To find the vertex, we use the formula for the x-coordinate: \( x = -\frac{b}{2a} \). Once we determine the x-coordinate, we substitute it back into the quadratic function to find the y-coordinate. In the exercise provided, the quadratic function is \( y = -2x^2 - 3 \). With \( a = -2 \), \( b = 0 \), and \( c = -3 \), the x-coordinate of the vertex is calculated as \( x = -\frac{0}{2(-2)} = 0 \). Subsequently, we find the y-coordinate by substituting \( x = 0 \) into the equation, giving \( y = -3 \). Thus, the vertex is at the point \((0, -3)\), which is also the highest point on the graph since the parabola opens downward.

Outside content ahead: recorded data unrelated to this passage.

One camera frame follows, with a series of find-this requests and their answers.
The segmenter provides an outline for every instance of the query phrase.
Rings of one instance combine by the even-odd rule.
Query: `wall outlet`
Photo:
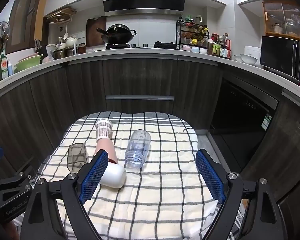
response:
[[[84,38],[86,36],[86,32],[82,31],[82,32],[78,32],[78,33],[72,33],[71,35],[69,35],[69,37],[76,35],[77,39],[81,39]]]

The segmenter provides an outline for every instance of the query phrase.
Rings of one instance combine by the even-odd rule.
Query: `frying pan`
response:
[[[108,44],[126,44],[132,40],[134,35],[137,35],[135,30],[130,30],[128,26],[123,24],[115,24],[108,28],[107,31],[97,28],[97,32],[102,33],[102,40]]]

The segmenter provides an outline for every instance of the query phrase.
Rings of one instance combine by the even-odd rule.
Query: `kitchen counter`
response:
[[[176,59],[178,57],[187,57],[187,60],[193,59],[194,61],[202,60],[208,64],[218,64],[220,63],[234,66],[236,68],[249,71],[250,73],[256,74],[260,77],[266,78],[277,85],[281,86],[283,94],[288,97],[290,100],[293,100],[300,106],[300,87],[289,80],[278,76],[274,73],[271,73],[262,68],[248,65],[245,63],[237,62],[234,60],[224,59],[220,57],[215,57],[211,55],[205,55],[200,53],[194,53],[183,50],[173,50],[173,49],[156,49],[156,48],[131,48],[131,49],[112,49],[112,50],[100,50],[95,52],[89,52],[85,54],[78,54],[75,56],[54,60],[51,62],[43,63],[29,69],[23,70],[19,73],[16,73],[2,81],[0,81],[0,90],[4,87],[18,81],[19,79],[25,78],[28,75],[34,74],[35,72],[42,71],[44,69],[51,68],[56,65],[68,62],[69,64],[75,64],[76,62],[88,62],[93,60],[102,59],[103,57],[107,58],[125,58],[125,57],[167,57]]]
[[[90,52],[0,81],[0,147],[5,154],[0,178],[12,176],[30,158],[39,168],[69,126],[91,113],[161,112],[196,130],[209,130],[223,78],[244,81],[278,101],[241,176],[252,181],[266,178],[279,200],[300,180],[300,87],[255,66],[182,50]]]

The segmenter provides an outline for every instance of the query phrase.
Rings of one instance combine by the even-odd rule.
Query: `metal screw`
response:
[[[261,179],[260,179],[260,182],[261,182],[262,184],[267,184],[267,180],[264,179],[264,178],[261,178]]]
[[[235,175],[234,173],[229,173],[228,177],[229,179],[236,179],[237,175]]]
[[[70,173],[67,178],[68,179],[74,179],[77,175],[75,173]]]
[[[45,181],[45,179],[44,179],[44,178],[40,178],[40,179],[38,179],[37,183],[38,183],[38,184],[43,184],[43,183],[44,183],[44,181]]]

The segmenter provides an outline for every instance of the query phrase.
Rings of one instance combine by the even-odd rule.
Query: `green basin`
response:
[[[26,58],[24,60],[21,60],[16,64],[18,72],[25,70],[27,68],[39,65],[40,63],[40,58],[42,55],[37,55],[33,57]]]

The axis of symmetry of a parabola is a vertical line that divides the parabola into two mirror-image halves. This line passes through the vertex of the parabola, ensuring that one side is a reflected version of the other. The symmetrical nature of the parabola means that for any point \((x, y)\) on one side of the axis of symmetry, there is a corresponding point \((-x, y)\) on the opposite side. For any quadratic function in the form \( y = ax^2 + bx + c \), the equation for the axis of symmetry is given by:\( x = -\frac{b}{2a} \). This formula is derived from the coordinate of the vertex and is identical to the calculation for the x-coordinate of the vertex. In our case with the function \( y = -2x^2 - 3 \), the axis of symmetry coincides with \( x = 0 \), aligning with the vertex's x-coordinate. This means that the line \( x = 0 \) is the axis of symmetry, which means the left side and right side of the parabola on either side of \( x = 0 \) are mirror images of each other.

A y-intercept is a specific point on the graph where the curve crosses the y-axis. At the y-intercept, the x-coordinate is always zero. Finding the y-intercept of a quadratic function is straightforward: simply substitute \( x = 0 \) into the equation and solve for \( y \). In the provided exercise with the function \( y = -2x^2 - 3 \), plugging \( x = 0 \) into the equation yields \( y = -3 \). Therefore, the y-intercept is \((0, -3)\). It is noteworthy that in a parabola, the vertex and y-intercept can sometimes be the same point, particularly when the axis of symmetry is \( x = 0 \), which centers the parabola over the y-axis, as seen in the exercise.

• The y-intercept gives us a concrete point through which we start plotting the parabola.
• It helps in visualizing the graph since it's part of the most basic framework used to sketch the parabola.

The y-intercept \((0, -3)\) is a vital starting point to understand how the parabola behaves on the graph.